* _Task details_:
Transcribe only the lines of the listing below from the one holding "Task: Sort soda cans" through the one holding "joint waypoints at", inclusive, without any change.

-=-=-

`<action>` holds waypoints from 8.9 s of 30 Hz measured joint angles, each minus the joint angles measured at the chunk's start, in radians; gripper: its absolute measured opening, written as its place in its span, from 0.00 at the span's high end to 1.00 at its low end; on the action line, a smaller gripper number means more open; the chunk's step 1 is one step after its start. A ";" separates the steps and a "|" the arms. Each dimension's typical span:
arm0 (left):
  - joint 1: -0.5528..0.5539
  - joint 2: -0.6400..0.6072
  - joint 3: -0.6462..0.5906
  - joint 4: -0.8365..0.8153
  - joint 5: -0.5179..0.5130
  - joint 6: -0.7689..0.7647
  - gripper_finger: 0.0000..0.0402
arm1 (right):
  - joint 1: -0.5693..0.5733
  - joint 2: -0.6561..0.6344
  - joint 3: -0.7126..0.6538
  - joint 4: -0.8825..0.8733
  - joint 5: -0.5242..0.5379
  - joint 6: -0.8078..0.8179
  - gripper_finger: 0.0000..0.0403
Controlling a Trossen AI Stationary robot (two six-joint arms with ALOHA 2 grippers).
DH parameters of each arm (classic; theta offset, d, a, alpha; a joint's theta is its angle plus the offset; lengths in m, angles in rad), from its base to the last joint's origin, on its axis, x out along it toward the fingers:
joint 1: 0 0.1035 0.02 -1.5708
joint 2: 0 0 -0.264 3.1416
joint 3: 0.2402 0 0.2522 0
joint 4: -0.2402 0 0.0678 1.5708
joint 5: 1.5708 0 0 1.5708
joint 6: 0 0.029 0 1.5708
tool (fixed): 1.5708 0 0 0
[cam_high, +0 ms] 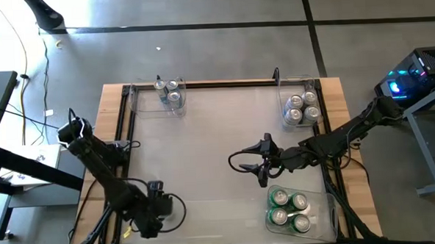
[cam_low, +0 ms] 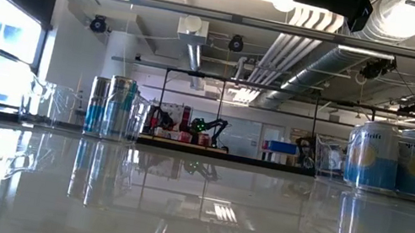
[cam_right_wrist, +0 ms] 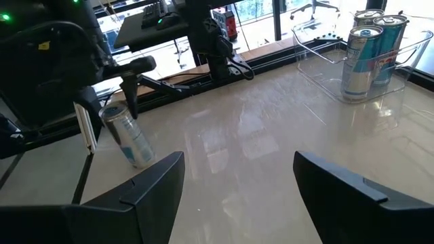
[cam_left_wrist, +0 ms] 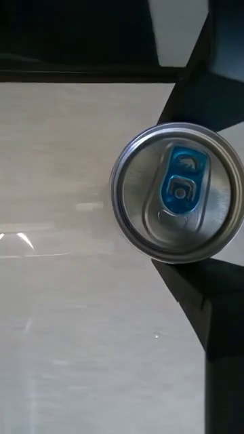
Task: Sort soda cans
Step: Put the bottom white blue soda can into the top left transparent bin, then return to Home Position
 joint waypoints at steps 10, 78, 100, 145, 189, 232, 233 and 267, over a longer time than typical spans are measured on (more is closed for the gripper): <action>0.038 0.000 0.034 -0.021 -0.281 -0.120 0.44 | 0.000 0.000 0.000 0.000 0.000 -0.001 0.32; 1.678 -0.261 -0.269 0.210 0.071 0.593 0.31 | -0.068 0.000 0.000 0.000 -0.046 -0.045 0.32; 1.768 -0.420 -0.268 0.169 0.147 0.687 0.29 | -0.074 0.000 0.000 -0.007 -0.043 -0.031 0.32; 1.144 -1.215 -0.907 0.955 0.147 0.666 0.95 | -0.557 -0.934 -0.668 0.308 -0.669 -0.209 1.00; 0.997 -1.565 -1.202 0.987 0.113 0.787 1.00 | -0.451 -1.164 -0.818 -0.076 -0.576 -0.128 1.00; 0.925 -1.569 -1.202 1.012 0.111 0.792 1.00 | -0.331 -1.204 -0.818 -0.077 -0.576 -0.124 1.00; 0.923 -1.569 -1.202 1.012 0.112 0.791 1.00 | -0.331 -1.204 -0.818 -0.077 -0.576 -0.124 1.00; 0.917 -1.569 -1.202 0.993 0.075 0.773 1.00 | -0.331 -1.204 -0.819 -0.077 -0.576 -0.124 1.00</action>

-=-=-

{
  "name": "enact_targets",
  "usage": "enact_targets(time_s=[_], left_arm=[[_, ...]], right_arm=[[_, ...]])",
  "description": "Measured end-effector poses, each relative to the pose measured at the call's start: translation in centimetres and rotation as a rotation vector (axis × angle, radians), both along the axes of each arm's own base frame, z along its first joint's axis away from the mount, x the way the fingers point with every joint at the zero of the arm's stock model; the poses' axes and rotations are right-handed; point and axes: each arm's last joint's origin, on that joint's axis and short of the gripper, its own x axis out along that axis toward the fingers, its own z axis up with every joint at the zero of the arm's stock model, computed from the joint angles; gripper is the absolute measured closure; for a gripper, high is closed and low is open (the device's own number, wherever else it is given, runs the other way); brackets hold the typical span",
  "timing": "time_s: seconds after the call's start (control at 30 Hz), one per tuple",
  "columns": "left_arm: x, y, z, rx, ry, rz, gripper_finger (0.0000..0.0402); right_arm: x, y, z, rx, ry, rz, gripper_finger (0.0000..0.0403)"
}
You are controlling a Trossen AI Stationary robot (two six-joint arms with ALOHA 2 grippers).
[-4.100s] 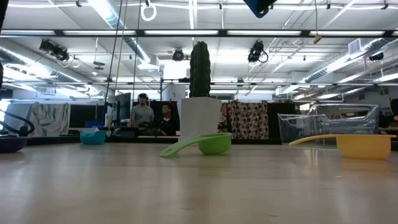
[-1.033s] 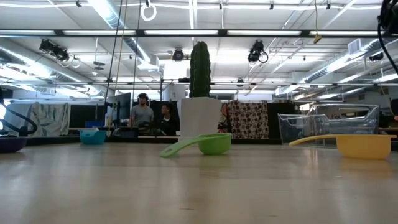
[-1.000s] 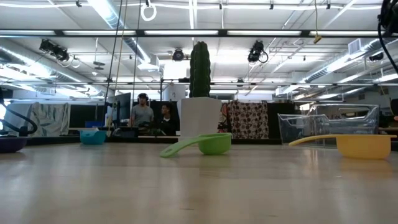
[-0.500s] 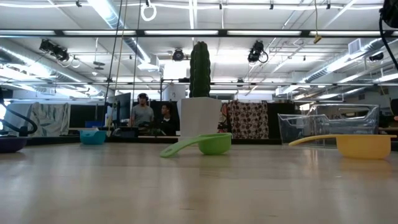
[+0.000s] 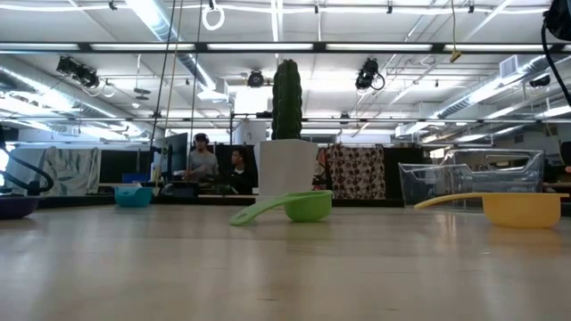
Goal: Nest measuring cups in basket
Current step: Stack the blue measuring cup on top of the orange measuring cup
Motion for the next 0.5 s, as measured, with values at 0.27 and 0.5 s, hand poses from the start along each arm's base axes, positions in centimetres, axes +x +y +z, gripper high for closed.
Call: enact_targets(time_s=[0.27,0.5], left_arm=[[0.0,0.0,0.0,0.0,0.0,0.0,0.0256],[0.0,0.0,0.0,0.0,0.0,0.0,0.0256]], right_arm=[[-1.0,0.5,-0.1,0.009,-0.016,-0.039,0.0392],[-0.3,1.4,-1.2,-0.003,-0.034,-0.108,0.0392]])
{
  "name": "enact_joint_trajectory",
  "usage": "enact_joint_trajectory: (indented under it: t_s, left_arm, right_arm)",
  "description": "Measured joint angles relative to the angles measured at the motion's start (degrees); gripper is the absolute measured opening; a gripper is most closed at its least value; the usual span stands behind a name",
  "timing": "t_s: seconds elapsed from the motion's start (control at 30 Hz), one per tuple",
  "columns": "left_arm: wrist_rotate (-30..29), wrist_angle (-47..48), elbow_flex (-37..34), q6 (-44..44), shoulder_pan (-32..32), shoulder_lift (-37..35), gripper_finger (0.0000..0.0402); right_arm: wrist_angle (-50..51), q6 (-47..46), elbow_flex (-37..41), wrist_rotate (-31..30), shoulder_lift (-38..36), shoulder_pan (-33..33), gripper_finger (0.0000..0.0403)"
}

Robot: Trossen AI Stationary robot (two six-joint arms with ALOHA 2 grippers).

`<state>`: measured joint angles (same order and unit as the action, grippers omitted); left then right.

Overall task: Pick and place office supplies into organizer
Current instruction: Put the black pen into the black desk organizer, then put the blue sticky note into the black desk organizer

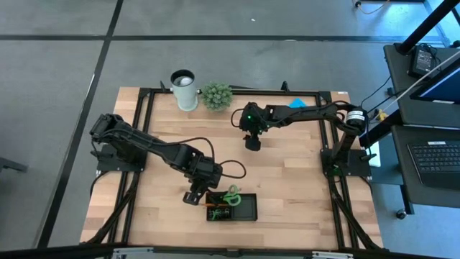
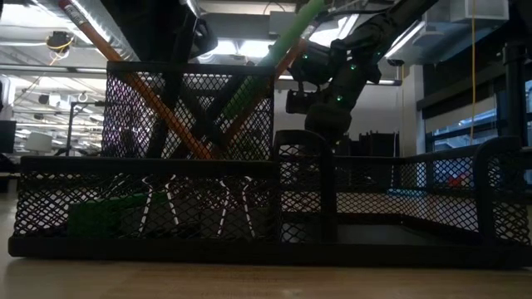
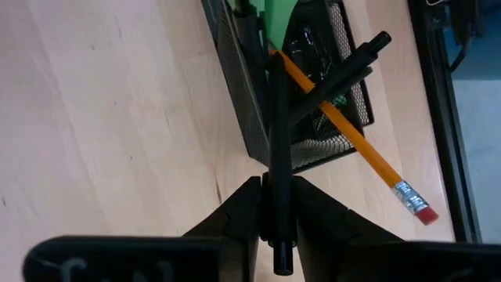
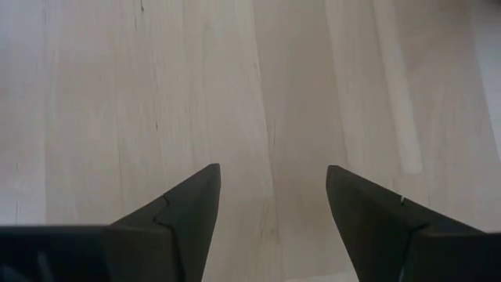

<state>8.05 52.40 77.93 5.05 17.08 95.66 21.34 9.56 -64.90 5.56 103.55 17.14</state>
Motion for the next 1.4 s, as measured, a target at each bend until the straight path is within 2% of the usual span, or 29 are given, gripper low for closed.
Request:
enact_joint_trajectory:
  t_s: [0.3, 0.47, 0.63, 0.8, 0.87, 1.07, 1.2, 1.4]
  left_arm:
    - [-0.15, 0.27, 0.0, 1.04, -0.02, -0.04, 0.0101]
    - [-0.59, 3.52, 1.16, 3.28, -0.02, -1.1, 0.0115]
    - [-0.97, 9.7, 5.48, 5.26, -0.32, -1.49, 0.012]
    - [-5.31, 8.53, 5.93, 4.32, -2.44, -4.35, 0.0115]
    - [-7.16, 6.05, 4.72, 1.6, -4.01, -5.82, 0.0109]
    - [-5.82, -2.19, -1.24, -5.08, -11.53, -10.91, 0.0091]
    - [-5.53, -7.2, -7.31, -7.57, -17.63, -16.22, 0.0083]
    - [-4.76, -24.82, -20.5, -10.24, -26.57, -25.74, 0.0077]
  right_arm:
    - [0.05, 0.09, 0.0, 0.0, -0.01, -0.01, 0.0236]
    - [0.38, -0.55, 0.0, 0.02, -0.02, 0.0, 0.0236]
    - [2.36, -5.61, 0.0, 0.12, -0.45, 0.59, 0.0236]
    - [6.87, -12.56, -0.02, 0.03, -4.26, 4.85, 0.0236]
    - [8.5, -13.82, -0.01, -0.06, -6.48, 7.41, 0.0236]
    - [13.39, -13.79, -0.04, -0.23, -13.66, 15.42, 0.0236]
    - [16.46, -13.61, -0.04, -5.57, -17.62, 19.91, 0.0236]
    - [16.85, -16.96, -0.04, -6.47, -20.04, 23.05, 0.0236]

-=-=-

* _Task answer_:
Task: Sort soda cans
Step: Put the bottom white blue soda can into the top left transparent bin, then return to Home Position
 joint waypoints at steps 10, 78, 100, 145, 189, 232, 233 and 267, over a longer time than typical spans are measured on (more is closed for the gripper): <action>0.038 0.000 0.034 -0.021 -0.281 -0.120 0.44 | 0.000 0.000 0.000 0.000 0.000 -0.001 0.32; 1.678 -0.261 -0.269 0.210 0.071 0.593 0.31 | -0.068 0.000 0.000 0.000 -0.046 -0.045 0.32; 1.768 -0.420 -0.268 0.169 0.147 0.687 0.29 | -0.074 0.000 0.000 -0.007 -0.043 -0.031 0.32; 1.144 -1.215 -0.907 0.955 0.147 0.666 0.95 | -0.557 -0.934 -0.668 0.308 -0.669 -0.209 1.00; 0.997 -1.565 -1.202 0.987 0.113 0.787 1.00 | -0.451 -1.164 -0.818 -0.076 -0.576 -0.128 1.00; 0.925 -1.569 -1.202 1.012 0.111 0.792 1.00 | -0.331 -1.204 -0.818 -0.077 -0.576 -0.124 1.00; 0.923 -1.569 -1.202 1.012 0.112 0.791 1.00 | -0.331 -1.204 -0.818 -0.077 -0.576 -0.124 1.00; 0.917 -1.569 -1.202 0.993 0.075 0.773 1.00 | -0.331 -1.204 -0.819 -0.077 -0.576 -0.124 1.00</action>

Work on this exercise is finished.